Could Alzheimer’s Be an Infection? Research Links Gum Disease Bacteria to Brain Changes

Alzheimer’s disease is the most common cause of dementia in the UK, according to the NHS. Its exact cause is still not fully understood, though clinicians point to a range of possible contributing factors, including advancing age, untreated depression, family history, and lifestyle-related risks—particularly conditions linked to cardiovascular health.

In recent years, however, a growing number of studies have strengthened a controversial idea: that Alzheimer’s may not only be a disease process, but could also involve an infectious component.

One widely discussed line of research came in 2019, when a study suggested a possible connection between Alzheimer’s and gum disease.

The research, led by senior author Jan Potempa, a microbiologist at the University of Louisville, reported that Porphyromonas gingivalis—the bacterium associated with chronic periodontitis (gum disease)—was detected in the brains of people who had died with Alzheimer’s.

P. gingivalis’ gingipains (red) among neurons in the brain of a patient with Alzheimer’s. (Cortexyme) via sciencealert

Earlier experiments in mice, conducted by Cortexyme, Inc., added to the interest. In those studies, oral infection with P. gingivalis was linked to increased production of beta-amyloid (Aβ)—the sticky protein deposits commonly associated with Alzheimer’s—in the animals’ brains.

“Infectious agents have been implicated in the development and progression of Alzheimer’s disease before, but the evidence of causation hasn’t been convincing,” said Dr. Stephen Dominy, Cortexyme co-founder.

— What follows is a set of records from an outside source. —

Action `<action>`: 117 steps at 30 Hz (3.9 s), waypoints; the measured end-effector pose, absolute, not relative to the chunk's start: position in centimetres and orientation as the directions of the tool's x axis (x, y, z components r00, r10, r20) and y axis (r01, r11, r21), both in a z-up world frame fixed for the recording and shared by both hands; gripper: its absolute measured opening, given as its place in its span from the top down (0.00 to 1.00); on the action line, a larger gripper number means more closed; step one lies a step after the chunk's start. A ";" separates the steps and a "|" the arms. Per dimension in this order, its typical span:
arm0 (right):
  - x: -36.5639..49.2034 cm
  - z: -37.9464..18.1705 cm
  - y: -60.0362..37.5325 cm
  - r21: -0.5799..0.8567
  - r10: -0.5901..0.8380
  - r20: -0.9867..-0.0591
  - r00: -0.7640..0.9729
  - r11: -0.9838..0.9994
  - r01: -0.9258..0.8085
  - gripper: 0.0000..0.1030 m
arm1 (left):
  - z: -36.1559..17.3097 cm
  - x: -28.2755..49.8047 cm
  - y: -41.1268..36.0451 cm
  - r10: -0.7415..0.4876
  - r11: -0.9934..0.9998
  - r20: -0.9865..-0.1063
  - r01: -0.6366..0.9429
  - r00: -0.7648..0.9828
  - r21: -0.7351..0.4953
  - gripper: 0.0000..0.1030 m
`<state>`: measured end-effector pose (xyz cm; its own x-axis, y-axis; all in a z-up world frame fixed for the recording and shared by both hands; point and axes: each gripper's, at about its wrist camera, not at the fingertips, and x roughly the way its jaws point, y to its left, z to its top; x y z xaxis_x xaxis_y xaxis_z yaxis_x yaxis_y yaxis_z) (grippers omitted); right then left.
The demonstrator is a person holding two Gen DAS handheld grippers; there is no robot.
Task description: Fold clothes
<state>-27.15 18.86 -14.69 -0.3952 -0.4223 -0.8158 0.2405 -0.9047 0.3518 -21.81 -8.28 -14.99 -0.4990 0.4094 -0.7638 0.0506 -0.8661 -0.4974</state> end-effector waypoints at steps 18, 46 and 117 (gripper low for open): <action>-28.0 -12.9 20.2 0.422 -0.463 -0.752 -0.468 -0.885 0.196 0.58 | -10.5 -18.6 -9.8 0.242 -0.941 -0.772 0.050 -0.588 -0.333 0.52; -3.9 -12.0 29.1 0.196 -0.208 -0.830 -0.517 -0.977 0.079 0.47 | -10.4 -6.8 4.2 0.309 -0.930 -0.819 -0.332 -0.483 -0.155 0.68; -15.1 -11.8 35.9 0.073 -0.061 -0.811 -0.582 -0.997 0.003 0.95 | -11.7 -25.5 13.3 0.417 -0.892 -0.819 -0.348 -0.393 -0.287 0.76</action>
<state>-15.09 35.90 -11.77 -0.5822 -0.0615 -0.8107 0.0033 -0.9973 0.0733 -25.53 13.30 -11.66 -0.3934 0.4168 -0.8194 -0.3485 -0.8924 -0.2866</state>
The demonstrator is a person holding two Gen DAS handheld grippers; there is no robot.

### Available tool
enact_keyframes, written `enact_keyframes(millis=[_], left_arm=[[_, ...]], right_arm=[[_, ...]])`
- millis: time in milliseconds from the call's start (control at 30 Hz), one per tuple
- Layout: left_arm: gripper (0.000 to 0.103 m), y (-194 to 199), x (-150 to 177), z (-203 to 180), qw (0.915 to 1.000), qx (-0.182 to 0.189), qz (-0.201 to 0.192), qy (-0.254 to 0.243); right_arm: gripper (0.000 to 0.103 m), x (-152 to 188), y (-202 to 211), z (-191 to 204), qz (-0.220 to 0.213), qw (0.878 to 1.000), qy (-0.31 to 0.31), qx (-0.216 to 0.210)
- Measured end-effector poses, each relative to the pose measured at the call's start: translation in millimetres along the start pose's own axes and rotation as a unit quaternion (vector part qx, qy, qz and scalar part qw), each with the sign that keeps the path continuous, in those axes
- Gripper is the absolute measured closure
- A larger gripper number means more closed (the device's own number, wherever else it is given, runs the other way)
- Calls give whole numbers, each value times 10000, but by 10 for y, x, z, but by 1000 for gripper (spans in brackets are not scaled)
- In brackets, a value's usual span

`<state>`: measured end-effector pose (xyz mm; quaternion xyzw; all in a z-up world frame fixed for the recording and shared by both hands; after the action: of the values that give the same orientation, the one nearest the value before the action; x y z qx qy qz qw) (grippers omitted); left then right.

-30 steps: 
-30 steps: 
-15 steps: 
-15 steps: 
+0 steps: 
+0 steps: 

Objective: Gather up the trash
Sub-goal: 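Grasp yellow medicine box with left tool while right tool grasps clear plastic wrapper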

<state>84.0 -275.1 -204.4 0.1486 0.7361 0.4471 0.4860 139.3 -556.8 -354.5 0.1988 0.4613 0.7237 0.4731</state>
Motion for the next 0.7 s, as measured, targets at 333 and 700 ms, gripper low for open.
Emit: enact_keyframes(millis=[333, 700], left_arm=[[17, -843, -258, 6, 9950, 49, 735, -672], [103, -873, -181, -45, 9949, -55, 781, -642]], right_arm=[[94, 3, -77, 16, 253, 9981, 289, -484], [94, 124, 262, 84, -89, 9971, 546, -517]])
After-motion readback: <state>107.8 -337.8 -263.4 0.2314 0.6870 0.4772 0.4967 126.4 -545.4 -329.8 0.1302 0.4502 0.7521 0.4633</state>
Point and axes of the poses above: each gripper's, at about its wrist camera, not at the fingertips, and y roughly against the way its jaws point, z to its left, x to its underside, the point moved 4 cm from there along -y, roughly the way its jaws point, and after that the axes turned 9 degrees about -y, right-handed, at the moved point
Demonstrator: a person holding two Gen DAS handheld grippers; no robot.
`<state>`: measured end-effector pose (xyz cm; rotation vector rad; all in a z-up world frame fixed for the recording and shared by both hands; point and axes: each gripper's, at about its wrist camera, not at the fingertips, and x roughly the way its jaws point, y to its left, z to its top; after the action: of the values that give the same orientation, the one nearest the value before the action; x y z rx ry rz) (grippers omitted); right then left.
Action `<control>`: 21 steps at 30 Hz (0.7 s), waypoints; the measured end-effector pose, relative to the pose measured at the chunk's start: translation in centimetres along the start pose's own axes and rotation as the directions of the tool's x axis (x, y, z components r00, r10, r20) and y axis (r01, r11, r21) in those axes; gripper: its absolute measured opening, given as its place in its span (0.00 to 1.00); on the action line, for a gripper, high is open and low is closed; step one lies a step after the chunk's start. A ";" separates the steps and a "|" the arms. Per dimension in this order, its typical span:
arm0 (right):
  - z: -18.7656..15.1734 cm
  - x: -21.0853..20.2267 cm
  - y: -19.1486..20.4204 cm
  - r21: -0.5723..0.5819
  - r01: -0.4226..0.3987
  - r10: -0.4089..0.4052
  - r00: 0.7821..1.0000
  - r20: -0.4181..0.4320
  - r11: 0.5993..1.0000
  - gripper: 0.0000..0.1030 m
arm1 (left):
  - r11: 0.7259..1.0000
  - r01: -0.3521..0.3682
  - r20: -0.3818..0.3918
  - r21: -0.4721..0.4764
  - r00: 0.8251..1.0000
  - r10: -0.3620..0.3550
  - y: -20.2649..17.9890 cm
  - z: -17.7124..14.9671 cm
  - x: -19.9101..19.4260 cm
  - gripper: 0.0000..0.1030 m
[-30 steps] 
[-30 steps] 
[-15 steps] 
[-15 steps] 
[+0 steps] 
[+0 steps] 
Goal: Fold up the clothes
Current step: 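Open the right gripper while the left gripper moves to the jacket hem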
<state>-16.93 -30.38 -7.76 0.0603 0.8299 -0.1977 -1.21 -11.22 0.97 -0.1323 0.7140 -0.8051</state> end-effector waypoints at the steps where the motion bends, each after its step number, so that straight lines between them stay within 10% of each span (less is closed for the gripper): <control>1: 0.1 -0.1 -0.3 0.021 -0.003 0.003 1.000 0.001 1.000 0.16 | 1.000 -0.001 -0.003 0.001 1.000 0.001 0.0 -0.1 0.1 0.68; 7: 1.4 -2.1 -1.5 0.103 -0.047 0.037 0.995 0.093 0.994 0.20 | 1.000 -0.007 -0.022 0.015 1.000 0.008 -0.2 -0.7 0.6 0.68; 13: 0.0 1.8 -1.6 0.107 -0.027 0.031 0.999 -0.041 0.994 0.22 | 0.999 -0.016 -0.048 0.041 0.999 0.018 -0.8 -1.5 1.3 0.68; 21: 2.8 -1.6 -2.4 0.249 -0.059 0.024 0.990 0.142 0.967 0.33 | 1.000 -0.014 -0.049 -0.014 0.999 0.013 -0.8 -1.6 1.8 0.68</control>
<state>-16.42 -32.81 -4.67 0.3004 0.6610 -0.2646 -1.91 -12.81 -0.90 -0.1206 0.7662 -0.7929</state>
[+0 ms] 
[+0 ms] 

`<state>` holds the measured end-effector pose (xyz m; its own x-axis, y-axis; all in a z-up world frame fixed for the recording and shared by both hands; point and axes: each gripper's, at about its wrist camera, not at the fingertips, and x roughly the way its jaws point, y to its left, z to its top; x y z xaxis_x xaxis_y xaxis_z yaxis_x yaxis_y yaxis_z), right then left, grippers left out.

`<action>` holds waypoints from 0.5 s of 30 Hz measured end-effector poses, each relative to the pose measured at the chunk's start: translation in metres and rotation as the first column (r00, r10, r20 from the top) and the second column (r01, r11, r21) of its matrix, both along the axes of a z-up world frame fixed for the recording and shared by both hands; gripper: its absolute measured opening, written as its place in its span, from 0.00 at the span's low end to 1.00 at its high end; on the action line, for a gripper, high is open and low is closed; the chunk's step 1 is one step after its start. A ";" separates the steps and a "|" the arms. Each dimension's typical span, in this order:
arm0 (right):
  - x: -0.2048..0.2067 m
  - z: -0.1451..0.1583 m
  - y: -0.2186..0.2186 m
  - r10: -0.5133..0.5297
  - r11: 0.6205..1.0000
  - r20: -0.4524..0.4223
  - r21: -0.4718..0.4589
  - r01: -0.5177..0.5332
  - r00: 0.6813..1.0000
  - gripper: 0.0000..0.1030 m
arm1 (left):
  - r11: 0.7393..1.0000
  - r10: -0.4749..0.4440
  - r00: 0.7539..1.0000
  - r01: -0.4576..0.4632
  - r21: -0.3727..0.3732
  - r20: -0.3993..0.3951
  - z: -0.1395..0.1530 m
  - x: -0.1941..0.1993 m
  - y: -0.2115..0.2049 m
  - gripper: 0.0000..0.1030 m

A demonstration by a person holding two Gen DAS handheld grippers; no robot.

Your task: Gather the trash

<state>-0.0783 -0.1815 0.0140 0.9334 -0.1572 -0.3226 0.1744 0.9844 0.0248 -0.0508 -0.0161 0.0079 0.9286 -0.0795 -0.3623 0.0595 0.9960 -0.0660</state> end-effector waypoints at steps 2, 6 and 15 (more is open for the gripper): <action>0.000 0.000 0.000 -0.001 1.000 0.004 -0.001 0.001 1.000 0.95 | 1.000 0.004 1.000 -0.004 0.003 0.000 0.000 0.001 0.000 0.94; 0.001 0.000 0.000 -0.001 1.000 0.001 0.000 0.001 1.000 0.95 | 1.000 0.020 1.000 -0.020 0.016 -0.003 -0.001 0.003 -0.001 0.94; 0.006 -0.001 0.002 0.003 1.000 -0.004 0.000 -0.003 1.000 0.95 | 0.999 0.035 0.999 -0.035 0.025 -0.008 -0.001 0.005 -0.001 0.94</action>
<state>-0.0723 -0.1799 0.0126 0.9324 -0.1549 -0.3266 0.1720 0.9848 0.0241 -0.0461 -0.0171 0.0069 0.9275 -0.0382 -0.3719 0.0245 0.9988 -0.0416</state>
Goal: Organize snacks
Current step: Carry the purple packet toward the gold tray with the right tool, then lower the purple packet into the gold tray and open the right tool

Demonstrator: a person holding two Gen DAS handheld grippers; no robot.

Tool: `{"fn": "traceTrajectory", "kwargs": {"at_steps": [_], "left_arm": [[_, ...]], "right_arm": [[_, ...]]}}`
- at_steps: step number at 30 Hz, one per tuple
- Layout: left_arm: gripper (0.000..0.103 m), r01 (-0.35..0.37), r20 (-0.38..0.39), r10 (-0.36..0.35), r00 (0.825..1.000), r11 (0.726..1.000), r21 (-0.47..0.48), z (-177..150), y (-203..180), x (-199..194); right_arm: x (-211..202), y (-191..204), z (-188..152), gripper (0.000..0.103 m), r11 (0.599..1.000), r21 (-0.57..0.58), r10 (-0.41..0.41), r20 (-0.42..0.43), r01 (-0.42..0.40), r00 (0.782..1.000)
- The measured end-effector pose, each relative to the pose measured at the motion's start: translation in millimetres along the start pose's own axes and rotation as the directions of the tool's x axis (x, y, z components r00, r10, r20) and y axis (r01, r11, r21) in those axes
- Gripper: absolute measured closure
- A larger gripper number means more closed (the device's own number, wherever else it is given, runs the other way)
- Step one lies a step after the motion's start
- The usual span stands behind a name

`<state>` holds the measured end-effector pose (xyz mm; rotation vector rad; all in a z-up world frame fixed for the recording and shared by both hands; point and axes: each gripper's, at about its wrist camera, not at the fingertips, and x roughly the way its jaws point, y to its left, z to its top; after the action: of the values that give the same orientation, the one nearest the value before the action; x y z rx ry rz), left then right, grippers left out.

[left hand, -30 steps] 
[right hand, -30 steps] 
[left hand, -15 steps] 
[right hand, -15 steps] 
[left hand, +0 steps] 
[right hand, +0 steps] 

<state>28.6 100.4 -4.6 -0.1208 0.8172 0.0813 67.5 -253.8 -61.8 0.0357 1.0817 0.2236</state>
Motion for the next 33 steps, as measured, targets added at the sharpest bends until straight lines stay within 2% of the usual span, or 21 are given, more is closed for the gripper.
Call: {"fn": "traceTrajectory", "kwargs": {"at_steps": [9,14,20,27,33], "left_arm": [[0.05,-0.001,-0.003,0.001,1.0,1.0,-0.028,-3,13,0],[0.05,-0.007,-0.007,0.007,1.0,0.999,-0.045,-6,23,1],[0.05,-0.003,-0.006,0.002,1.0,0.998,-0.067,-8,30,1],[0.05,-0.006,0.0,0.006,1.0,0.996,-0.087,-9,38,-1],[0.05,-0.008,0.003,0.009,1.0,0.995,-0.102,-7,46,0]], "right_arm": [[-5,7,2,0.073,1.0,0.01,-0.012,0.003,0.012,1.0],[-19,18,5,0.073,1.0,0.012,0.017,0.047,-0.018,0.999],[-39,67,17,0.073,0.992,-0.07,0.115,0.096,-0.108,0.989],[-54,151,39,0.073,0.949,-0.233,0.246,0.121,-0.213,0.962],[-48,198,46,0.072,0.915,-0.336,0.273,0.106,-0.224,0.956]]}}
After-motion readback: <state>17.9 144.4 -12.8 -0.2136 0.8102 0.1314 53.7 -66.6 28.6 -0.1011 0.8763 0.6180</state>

Researchers also examined gingipains, toxic enzymes produced by P. gingivalis. They found that higher gingipain levels were associated with two other proteins already tied to Alzheimer’s development: tau and ubiquitin.

At the same time, the team also detected these toxic gingipains in the brains of deceased individuals who had never been diagnosed with Alzheimer’s. That finding raised a key question: were those individuals on a path toward Alzheimer’s and simply never lived long enough to be diagnosed, or did Alzheimer’s-related decline lead to poorer oral hygiene and greater vulnerability to gum infection?

Addressing that uncertainty, the authors argued that finding gingipain markers not only in diagnosed Alzheimer’s cases but also in individuals with Alzheimer’s-type brain pathology without a dementia diagnosis suggests the infection may occur earlier than symptoms. In their view, this supports the possibility that brain infection with P. gingivalis is not merely the result of late-stage disease or reduced dental care after dementia begins, but could be an early event that helps explain changes seen in middle-aged people before cognitive decline becomes obvious.

The mouse experiments also pointed to a potential therapeutic angle. They reported reduced amyloid-beta production and decreased neuroinflammation after treatment with a Cortexyme-developed compound known as COR388.

Whether the same effect would occur in humans remains unproven and requires further research.

Pexels

As David Reynolds, chief scientific officer at Alzheimer’s Research, noted, treatments aimed at the bacteria’s toxic proteins have shown benefits so far only in mice. Still, with no major new dementia treatments in more than 15 years, he emphasized the importance of investigating as many promising approaches as possible in the search for effective Alzheimer’s therapies.